Sarà stato che la serata di venerdì vissuta a Sexto ‘Nplugged era l’unica occasione per poter ascoltare questa estate in Italia Goldfrapp dal vivo. Sarà che i Goldfrapp non suonavano da un po’ in Italia in generale. Sarà stata la sequela di corti animati che sono stati riprodotti in attesa dell’inizio del concerto, in vista della collaborazione con Lago Film, ma l’ora e mezza antecedente la salita di Alison Goldfrapp sul palco si può dire sia stata a dir poco concitata.
Come sempre avviene all’interno della meravigliosa cornice del festival -il complesso abbaziale di Piazza Castello di Sesto al Reghena– il clima che si respira è unico, quasi magico, ma soprattutto gentile. “Gentile” perché il pubblico di Sexto ‘Nplugged si sarà anche sicuramente ampliato col passare degli anni ma se c’è una cosa che non sta perdendo e che speriamo non perderà mai è proprio la gentilezza: poche chiacchiere durante il concerto, tanta curiosità nell’ascolto e pochi smartphone in aria. Con Alison Goldfrapp davanti, poi, sarebbe stato difficile comportarsi diversamente.
L’ unica tappa italiana della band che ha segnato gli anni 2000 e che –fresca della pubblicazione dell’ultimo disco Tales of us– continua a far sognare il “vecchio” pubblico e al contempo a farsene di nuovo. Famosi per la loro propensione onirica, capace di trasportare direttamente in un immaginario degno di un film di Lynch, la band accoglie fin dai primi pezzi le aspettative del variegato pubblico di Sexto ‘Nplugged. Il live inizia con alcuni pezzi tratti da Tales of us: le delicate note di Jo – run, you better ru, you better run for your life canta la magistrale voce di Alison, che da 5-6 file dal palco, con il suo elegante vestito nero e col capello biondo mi ricorda solo che Jessica Lange in American Horror Story [ndr. è un complimento]. Si passa in seguito a Drew, Stranger, Alvar, Annabel e Clay. Tutti pezzi che all’interno dell’ultimo album dimostrano la volontà di tornare a suoni decisamente più intimisti rispetto le svolte più agitate dei dischi degli ultimi anni. In piazza Castello riecheggiano suoni che riportano direttamente a quella ormai pietra miliare che è Felt Mountain (Mute Records; 2000) rasserenando il cuore dei fan della prima guardia. 40 minuti di incanto che personalmente raggiungono l’apice col tripudio degli archi in Stranger e la malinconia sognante di Annabel.
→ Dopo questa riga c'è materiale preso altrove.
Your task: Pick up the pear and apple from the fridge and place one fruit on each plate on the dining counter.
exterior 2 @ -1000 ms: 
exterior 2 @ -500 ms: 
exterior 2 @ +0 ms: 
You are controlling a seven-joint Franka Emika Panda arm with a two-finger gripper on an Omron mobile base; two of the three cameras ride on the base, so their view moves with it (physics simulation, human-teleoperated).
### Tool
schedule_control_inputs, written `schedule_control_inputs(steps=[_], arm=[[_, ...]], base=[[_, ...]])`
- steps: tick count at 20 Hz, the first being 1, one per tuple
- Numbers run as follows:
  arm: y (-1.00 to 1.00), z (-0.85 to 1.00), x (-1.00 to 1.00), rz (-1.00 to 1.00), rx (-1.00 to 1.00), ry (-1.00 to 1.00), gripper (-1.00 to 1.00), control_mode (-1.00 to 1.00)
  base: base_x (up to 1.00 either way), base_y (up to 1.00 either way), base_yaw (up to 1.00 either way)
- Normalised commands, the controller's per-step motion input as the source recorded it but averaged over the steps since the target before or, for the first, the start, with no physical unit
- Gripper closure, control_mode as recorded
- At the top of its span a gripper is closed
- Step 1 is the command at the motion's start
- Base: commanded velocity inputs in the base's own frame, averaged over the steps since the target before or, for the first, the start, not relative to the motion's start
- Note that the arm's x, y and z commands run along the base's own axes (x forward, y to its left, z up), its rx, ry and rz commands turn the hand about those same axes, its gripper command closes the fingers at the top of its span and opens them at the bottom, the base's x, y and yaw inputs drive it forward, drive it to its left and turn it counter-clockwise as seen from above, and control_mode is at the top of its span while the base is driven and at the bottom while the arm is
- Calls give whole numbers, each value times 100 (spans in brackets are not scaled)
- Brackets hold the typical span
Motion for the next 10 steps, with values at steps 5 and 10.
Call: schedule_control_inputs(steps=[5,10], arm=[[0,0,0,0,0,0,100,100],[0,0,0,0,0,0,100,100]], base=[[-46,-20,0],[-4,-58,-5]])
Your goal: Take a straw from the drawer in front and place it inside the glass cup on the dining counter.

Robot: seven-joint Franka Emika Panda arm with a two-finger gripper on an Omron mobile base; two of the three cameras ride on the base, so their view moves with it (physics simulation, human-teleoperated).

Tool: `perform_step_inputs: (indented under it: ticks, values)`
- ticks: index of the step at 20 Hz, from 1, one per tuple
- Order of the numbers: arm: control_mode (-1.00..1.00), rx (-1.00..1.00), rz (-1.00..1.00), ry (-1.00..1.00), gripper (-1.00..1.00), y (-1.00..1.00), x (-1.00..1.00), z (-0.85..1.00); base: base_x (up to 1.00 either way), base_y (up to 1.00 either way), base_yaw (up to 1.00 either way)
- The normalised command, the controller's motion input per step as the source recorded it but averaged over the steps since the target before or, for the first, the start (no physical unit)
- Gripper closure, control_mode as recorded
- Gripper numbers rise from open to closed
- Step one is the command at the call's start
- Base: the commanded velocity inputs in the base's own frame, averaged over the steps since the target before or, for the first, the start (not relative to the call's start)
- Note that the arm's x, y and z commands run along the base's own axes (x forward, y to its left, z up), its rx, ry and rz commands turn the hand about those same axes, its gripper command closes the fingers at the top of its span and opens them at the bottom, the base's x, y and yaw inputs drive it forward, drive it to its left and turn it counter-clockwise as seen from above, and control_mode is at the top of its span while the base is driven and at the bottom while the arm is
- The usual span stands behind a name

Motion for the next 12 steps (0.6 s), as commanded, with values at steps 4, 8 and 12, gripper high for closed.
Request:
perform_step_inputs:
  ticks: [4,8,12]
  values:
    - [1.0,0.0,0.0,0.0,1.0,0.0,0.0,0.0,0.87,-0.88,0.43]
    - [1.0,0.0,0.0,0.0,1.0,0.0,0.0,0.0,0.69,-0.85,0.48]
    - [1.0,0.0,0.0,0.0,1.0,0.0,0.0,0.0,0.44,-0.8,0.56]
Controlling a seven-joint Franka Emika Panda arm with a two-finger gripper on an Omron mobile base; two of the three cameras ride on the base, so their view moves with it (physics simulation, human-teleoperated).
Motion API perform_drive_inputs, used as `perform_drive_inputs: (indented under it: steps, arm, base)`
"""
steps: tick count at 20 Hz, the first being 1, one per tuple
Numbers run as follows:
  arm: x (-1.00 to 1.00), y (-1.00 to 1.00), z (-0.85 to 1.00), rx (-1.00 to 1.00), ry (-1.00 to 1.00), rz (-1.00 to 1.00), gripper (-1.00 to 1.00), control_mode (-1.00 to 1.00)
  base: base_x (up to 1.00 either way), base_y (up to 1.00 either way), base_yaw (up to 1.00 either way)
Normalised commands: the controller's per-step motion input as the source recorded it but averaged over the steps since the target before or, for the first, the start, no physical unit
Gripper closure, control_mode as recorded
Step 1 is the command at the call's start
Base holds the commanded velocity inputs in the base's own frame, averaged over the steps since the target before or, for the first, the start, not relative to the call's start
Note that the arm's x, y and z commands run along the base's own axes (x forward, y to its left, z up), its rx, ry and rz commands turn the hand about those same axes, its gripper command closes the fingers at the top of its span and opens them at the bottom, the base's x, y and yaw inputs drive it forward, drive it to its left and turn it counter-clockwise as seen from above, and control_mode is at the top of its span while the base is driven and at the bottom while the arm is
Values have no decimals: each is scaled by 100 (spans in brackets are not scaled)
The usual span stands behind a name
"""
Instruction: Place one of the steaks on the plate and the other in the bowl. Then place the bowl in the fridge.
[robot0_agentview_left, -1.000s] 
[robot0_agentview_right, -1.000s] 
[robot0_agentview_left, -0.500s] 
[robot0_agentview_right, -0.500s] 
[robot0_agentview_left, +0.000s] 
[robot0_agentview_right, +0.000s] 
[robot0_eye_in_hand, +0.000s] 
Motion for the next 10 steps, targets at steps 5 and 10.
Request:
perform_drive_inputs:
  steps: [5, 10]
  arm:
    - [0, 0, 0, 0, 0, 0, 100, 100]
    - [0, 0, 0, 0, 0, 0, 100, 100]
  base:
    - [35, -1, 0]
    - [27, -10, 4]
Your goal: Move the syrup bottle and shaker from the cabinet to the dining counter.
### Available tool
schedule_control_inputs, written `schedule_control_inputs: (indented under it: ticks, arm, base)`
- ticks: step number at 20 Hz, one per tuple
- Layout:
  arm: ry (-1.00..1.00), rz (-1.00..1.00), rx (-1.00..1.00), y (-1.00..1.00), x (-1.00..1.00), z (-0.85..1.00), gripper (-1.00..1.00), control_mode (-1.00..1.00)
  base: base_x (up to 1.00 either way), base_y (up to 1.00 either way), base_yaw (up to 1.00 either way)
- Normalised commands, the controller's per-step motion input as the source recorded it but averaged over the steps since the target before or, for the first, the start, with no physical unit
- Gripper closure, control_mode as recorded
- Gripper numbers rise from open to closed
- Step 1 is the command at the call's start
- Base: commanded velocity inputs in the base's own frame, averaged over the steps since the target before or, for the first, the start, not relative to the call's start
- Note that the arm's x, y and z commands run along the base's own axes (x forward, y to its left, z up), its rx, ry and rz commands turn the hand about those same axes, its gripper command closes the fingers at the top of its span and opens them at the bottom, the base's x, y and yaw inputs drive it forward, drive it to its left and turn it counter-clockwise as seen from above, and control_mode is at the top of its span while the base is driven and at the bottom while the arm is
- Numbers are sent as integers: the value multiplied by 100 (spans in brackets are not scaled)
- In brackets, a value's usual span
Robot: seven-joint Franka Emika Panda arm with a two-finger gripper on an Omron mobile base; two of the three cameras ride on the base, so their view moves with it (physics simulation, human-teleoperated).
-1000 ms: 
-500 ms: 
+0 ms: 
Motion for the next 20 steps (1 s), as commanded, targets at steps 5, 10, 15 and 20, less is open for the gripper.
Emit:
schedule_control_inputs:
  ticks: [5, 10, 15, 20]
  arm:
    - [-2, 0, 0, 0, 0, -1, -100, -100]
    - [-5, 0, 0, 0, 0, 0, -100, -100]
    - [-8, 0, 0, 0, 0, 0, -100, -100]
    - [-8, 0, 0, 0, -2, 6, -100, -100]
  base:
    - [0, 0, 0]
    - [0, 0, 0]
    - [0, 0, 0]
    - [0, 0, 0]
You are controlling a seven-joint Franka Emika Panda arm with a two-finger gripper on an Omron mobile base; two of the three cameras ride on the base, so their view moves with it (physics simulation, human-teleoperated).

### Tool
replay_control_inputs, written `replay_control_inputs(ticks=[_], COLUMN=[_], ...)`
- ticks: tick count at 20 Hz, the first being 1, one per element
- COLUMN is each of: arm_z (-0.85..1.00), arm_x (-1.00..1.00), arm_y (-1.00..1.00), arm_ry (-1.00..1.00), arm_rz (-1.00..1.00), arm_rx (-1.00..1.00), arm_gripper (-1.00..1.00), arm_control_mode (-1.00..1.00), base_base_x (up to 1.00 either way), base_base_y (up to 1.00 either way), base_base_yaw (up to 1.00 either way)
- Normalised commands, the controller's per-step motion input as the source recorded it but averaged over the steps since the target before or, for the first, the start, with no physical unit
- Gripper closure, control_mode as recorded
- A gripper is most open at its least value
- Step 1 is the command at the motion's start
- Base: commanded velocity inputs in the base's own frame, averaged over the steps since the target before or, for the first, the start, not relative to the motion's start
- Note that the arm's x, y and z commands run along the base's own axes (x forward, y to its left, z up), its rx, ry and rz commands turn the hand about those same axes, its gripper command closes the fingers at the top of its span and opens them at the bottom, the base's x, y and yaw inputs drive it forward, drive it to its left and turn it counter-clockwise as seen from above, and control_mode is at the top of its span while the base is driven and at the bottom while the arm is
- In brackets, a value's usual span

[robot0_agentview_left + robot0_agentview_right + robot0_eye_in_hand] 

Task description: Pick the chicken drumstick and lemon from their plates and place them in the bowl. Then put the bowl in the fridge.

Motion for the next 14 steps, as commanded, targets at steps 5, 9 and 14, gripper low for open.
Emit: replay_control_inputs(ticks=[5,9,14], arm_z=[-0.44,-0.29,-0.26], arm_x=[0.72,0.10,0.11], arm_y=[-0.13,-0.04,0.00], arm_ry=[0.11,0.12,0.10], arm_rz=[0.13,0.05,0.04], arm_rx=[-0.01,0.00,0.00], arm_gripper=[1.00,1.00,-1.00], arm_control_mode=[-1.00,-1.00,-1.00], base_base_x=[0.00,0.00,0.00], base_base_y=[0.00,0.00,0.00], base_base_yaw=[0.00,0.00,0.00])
Quando il ritmo si è ormai stabilizzato nelle nostre orecchie, ecco che arrivano le sonorità molto più seventies, incalzanti e slow-tempo di Little Bird (Seventh Tree; 2008 – Mute Records) a riscaldare ancora di più l’atmosfera. Il climax crescente probabilmente raggiunge la vetta con uno dei cavalli di battaglia della band: il fischio iniziale di Lonely head è il segnale premonitore di uno dei pezzi più amati della band inglese. Un tuffo nella pura cupezza malinconica degli esordi. Una cupezza, però, che se si dovesse traslare in immagine sarebbe a-là Burton. Un cupezza quasi serena che il pubblico di Sexto non vedeva l’ora di riassaporare.
I pezzi successivi non smorzano il tono creato da Lonely head: You never know –tratto dalla svolta techno-pop di Supernature (Mute; 2005)- e Ride a white horse sono decisive per far alzare tutti i presti in piedi per tenere il ritmo glam ‘80s, che nonostante avesse deluso molti nel 2005, ora non disturba assolutamente il proseguo del concerto. Anzi, lo fa proseguire con coerenza implementando il livello empatico tra il pubblico ed Alison.
Train è l’ultimo brano prima del bis. Utopia, Number 1 e Strict chiudono efficacemente e definitivamente il concerto di Goldfrapp, una chiusura dove l’unica malinconia poteva derivare solo dal fatto che fosse finito e che, visti i precedenti, sarà difficile da ripetersi.
Un’idea di come si è concluso il live
N.B. si dice “i Goldfrapp”, “la band Goldfrapp” o “Goldfrapp” inteso solo come Alison?
Io non riesco a decidermi, si accettano suggerimenti.